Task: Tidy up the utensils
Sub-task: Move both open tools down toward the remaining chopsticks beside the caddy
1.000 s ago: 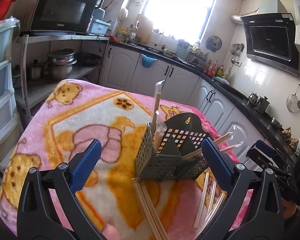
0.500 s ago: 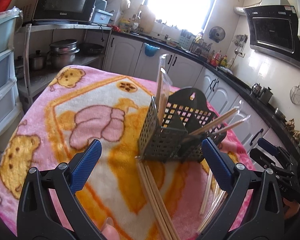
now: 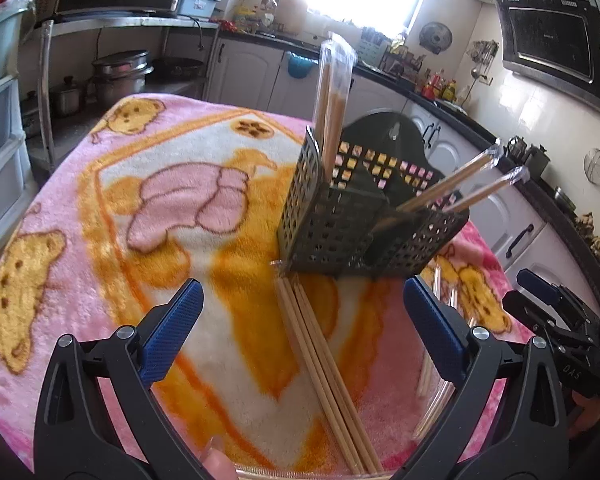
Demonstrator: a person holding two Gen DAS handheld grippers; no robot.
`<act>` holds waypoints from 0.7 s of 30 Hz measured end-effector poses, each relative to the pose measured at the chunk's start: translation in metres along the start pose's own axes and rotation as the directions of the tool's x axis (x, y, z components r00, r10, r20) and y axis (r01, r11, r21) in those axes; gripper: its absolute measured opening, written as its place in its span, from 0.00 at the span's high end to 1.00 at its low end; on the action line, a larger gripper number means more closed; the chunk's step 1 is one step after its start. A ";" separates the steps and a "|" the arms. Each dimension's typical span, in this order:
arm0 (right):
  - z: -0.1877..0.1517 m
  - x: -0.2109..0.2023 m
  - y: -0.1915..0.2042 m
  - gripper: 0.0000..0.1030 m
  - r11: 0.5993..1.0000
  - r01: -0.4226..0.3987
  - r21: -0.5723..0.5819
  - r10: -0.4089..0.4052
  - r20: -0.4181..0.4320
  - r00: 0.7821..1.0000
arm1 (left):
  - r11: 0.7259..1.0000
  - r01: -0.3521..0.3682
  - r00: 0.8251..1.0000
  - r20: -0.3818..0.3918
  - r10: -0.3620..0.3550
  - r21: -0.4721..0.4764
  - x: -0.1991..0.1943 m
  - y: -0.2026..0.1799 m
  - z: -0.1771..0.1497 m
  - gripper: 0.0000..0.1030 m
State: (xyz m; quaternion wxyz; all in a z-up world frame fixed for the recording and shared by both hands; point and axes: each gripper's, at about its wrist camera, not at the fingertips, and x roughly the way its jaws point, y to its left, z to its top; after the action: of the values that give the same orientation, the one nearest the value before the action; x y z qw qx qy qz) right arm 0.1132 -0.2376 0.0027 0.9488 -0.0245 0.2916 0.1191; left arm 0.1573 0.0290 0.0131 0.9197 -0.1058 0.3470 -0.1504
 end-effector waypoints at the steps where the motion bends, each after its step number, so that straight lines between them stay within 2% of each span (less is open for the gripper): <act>1: -0.002 0.001 -0.001 0.33 1.000 0.002 0.004 -0.002 -0.005 1.000 | 1.000 0.004 1.000 -0.012 -0.004 -0.001 0.003 0.000 -0.002 0.10; 5: -0.013 0.004 -0.008 0.33 1.000 0.015 0.027 -0.014 -0.038 0.999 | 1.000 0.008 0.999 -0.042 -0.008 0.000 0.012 0.000 -0.009 0.12; 11: -0.029 0.011 -0.025 0.33 0.996 0.043 0.072 -0.036 -0.085 0.996 | 0.999 0.035 0.995 -0.090 -0.036 -0.019 0.026 0.004 -0.016 0.23; 21: -0.047 0.033 -0.063 0.35 0.978 0.079 0.191 -0.046 -0.172 0.984 | 0.998 0.037 0.987 -0.151 -0.045 -0.056 0.054 0.015 -0.013 0.45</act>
State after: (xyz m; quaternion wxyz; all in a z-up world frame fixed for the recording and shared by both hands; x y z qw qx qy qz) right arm 0.1296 -0.2969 -0.0559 0.9220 0.0506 0.3795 0.0572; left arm 0.1900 0.0226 -0.0337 0.8841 -0.1256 0.4179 -0.1674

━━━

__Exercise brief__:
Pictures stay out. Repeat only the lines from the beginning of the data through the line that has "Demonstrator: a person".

__Solved problem__:
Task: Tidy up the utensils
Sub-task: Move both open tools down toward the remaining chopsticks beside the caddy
1.000 s ago: 
0.500 s ago: 
now: 
Demonstrator: a person holding two Gen DAS handheld grippers; no robot.

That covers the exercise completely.